El Tribunal Administrativo de Cundinamarca ratificó la condena contra la Fiscalía después de divulgar información personal de Carolina Sabino, por lo que deberán pagar una indemnización de más de 500 millones de pesos colombianos.
En 2015, los investigadores incautaron las llamadas entre Sabino y su hermana, en las que le informaba que había abortado. En un grupo de WhatsApp, los investigadores filtraron dicha información y la vincularon con una investigación penal.

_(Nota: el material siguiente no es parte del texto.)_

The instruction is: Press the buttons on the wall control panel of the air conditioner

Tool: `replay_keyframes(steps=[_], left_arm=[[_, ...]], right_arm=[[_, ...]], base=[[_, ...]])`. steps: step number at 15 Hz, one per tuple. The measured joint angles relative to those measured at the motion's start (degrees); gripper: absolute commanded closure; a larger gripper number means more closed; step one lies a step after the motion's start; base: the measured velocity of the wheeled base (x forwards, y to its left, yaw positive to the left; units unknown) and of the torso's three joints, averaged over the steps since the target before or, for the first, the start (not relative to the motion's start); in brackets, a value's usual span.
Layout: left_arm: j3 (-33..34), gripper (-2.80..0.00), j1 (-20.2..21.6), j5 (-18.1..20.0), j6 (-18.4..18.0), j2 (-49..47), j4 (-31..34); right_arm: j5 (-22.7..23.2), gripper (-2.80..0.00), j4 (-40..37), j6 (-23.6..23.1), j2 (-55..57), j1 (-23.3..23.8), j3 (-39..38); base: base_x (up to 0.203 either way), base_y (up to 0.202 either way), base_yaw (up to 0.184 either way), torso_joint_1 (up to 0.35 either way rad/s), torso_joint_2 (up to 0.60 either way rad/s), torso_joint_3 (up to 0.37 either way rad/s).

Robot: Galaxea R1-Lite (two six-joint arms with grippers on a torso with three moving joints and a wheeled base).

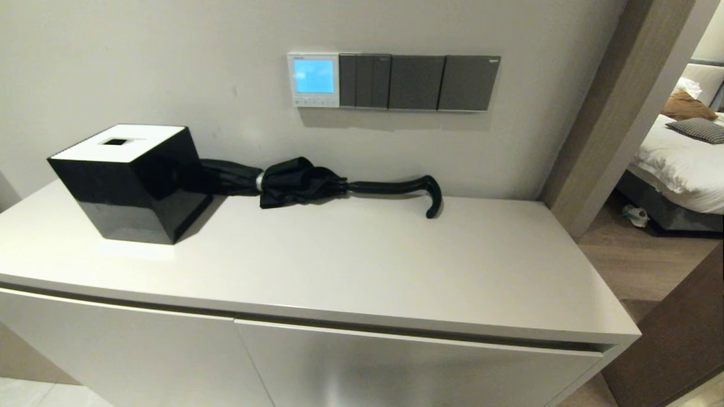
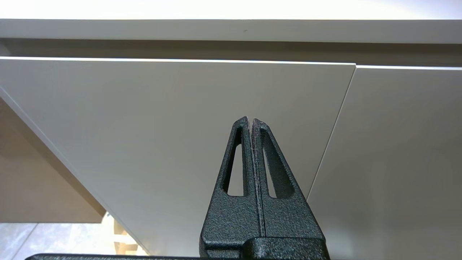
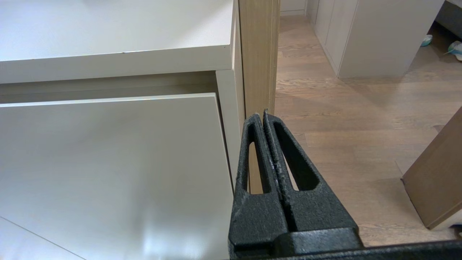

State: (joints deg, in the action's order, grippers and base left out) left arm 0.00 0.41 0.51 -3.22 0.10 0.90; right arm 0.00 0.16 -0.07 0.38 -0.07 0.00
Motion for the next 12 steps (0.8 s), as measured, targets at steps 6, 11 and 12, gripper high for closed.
replay_keyframes(steps=[6,11,12], left_arm=[[0.0,0.00,0.0,0.0,0.2,0.0,0.0],[0.0,0.00,0.0,0.0,0.2,0.0,0.0],[0.0,0.00,0.0,0.0,0.2,0.0,0.0]], right_arm=[[0.0,0.00,0.0,0.0,-0.1,0.0,0.0],[-0.1,0.00,0.0,0.1,-0.1,0.0,0.0],[-0.1,0.00,0.0,0.1,-0.1,0.0,0.0]], base=[[0.000,0.000,0.000,0.000,0.00,0.000],[0.000,0.000,0.000,0.000,0.00,0.000],[0.000,0.000,0.000,0.000,0.00,0.000]])
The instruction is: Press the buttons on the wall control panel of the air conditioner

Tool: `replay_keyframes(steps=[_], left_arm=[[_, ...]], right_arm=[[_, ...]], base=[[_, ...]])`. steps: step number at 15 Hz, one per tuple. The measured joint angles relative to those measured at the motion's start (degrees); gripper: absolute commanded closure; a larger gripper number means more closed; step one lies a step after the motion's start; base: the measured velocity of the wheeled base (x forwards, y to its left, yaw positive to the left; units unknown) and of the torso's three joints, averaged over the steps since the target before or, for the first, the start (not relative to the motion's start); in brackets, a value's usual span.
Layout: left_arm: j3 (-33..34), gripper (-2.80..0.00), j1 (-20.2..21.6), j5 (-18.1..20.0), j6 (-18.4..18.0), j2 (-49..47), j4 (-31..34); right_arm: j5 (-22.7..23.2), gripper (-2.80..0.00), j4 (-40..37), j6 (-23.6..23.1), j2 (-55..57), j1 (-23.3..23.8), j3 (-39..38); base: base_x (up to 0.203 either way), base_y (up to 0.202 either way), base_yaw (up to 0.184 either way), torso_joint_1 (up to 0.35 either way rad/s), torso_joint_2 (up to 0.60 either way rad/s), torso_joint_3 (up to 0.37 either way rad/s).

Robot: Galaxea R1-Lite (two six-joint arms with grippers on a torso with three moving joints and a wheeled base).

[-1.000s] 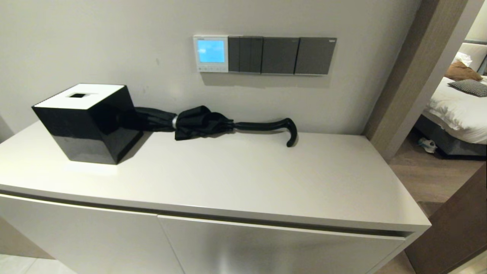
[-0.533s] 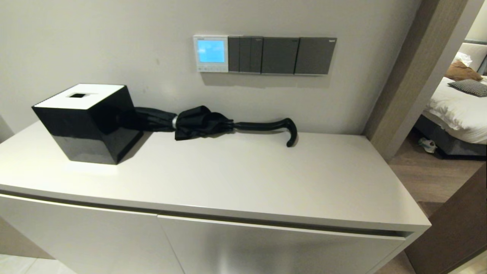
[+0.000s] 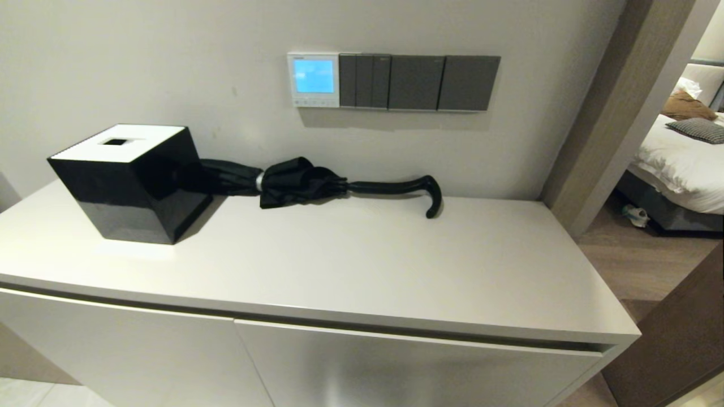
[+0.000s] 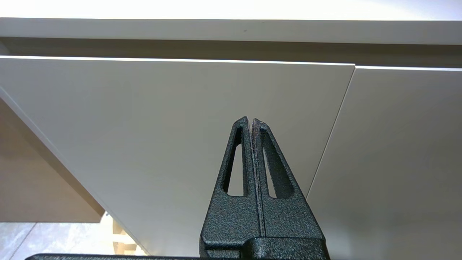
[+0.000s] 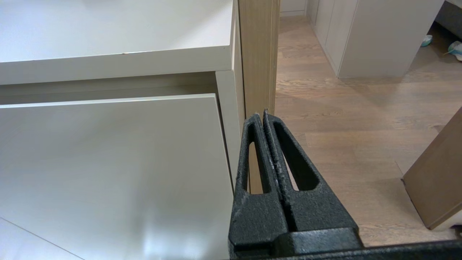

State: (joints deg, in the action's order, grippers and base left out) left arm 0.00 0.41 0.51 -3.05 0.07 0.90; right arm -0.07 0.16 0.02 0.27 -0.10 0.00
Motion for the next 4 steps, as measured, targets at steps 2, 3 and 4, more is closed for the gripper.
replay_keyframes(steps=[2,3,4], left_arm=[[0.0,0.00,0.0,0.0,0.0,0.0,0.0],[0.0,0.00,0.0,0.0,0.0,0.0,0.0],[0.0,0.00,0.0,0.0,0.0,0.0,0.0]], right_arm=[[0.0,0.00,0.0,0.0,0.0,0.0,0.0],[0.0,0.00,0.0,0.0,0.0,0.0,0.0],[0.0,0.00,0.0,0.0,0.0,0.0,0.0]], base=[[0.000,0.000,0.000,0.000,0.00,0.000],[0.000,0.000,0.000,0.000,0.00,0.000],[0.000,0.000,0.000,0.000,0.00,0.000]])
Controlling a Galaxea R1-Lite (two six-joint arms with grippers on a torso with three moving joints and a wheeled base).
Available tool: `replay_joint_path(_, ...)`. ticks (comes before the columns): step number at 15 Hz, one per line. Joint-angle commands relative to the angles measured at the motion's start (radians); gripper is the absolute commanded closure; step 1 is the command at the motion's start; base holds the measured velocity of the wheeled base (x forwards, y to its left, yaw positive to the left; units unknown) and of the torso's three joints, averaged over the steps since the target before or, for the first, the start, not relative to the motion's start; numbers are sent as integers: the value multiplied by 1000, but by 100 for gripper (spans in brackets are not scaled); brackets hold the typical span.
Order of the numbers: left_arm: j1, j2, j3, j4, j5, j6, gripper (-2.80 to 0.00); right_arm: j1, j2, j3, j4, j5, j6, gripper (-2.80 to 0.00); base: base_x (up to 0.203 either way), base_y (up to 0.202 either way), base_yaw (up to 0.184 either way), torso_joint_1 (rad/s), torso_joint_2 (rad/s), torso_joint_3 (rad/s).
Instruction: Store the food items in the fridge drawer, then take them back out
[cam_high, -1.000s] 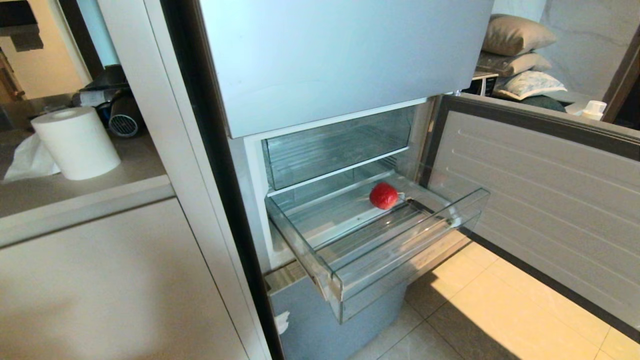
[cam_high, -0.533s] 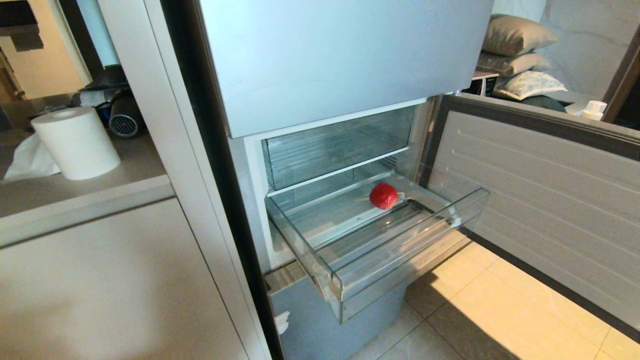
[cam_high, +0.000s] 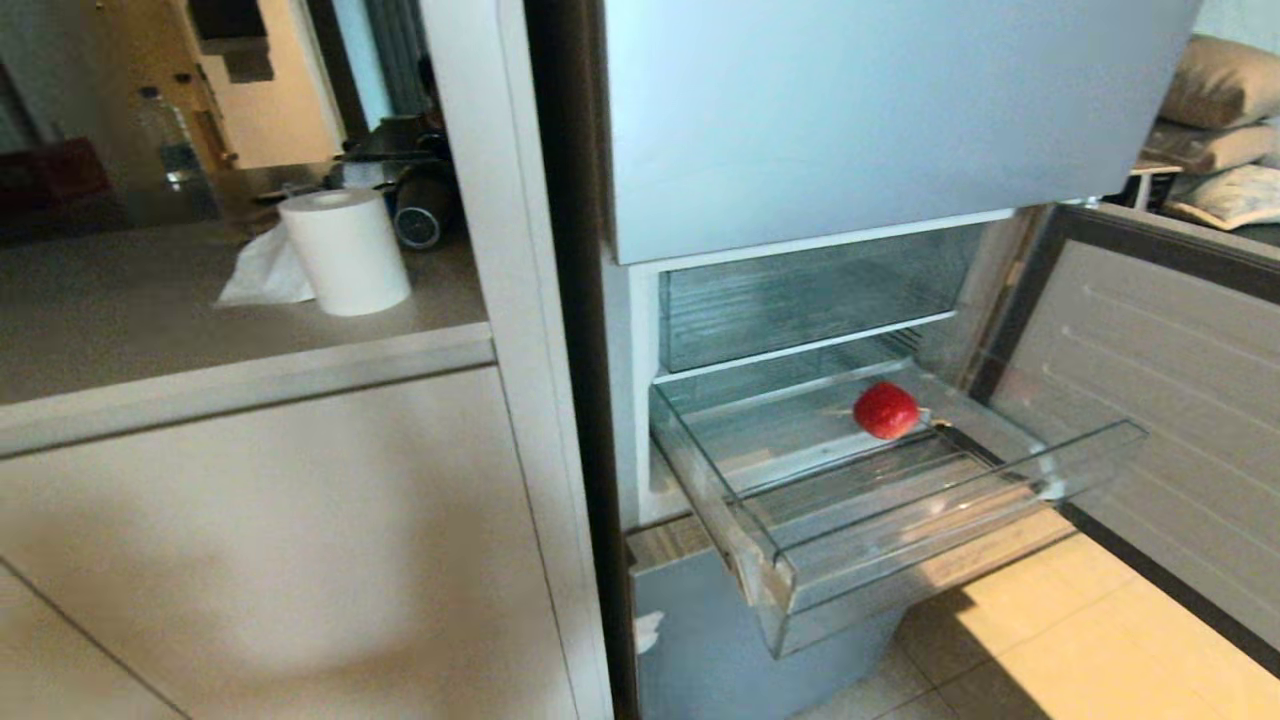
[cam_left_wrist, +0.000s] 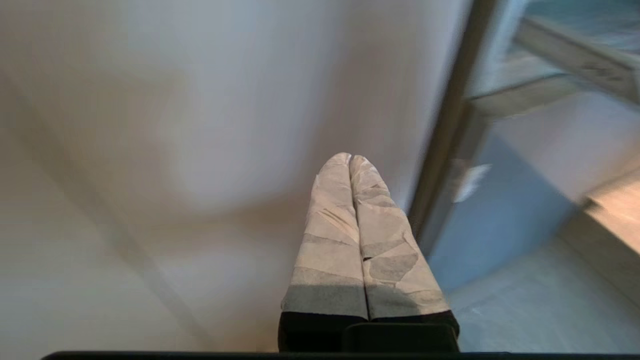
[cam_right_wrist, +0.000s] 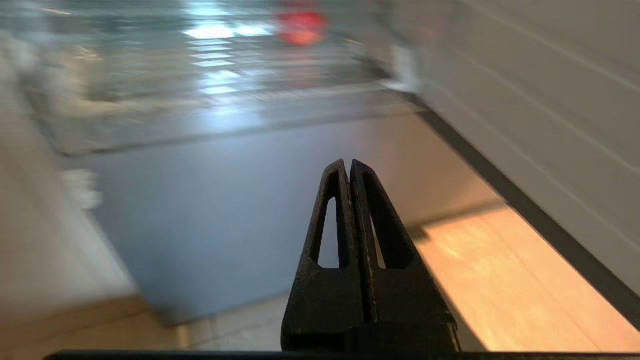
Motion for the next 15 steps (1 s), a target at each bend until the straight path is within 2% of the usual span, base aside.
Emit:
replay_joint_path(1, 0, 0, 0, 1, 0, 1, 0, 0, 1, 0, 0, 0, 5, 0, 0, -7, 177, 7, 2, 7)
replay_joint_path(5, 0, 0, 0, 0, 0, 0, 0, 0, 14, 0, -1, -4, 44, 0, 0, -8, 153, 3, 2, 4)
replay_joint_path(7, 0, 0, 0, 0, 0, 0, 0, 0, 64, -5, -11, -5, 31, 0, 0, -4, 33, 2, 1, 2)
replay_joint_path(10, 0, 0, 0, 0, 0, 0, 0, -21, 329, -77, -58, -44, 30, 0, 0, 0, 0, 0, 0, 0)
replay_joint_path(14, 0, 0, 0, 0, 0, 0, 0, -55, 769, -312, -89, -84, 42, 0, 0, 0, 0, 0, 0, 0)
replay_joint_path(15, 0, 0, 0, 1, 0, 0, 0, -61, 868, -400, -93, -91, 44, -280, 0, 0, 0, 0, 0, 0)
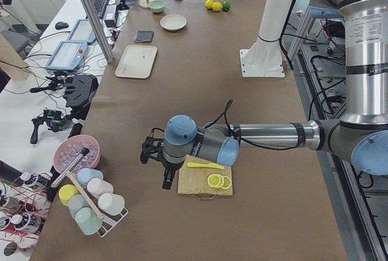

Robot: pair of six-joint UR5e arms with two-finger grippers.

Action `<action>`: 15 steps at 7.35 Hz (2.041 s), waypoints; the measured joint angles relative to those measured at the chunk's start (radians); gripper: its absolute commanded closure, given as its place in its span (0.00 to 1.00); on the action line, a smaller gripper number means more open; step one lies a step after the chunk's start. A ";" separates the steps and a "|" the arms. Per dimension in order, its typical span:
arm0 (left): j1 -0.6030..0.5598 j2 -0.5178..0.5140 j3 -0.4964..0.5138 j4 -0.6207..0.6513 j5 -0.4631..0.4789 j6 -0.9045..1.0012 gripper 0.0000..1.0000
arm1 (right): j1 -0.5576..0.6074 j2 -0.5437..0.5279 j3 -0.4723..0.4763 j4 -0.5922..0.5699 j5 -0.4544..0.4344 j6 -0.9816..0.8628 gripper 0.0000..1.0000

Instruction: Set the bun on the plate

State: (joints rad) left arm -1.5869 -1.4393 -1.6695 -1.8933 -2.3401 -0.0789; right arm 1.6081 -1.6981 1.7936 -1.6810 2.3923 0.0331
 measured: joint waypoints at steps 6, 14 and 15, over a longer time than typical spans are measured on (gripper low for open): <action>0.078 -0.041 0.001 -0.118 -0.061 -0.187 0.02 | -0.183 0.107 -0.034 0.223 0.038 0.309 0.00; 0.256 -0.025 0.045 -0.483 0.037 -0.568 0.02 | -0.579 0.372 -0.295 0.609 -0.258 0.767 0.00; 0.269 -0.025 0.046 -0.495 0.046 -0.594 0.02 | -0.599 0.369 -0.320 0.634 -0.267 0.774 0.00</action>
State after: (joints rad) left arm -1.3176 -1.4647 -1.6239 -2.3881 -2.2943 -0.6727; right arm 1.0092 -1.3290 1.4736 -1.0467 2.1256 0.8075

Aunque aún se encontraba en fase de indagatoria, la entonces fiscal de la Corte Suprema de Justicia, Carolina Paredes, pidió el caso para el olvido. Sin embargo, Carolina consideró que su intimidad había sido violada y que había sufrido un daño moral, por lo que presentó una demanda para pedir una compensación económica.
La actriz alegó que el embarazo representaba un peligro para su salud mental, lo que era una de las razones permitidas. A pesar de no ser procesada penalmente, comenzó a perder trabajos y su vida emocional se vio afectada.
El deber de la Fiscalía de investigar los delitos no era excusa para no iniciar una indagación con perspectiva de género, para garantizar un proceso justo, igualitario y respetuoso con los derechos de la mujer, que no solo sufre el reproche penal, sino que también las consecuencias de su decisión sobre su vida sexual y reproductiva.
Además, los fiscales tendrán que capacitar a sus empleados en la protección y respeto de los derechos sexuales y reproductivos. Notipopayán también recibió la orden de retirar toda la información de la historia clínica de Carolina Sabino.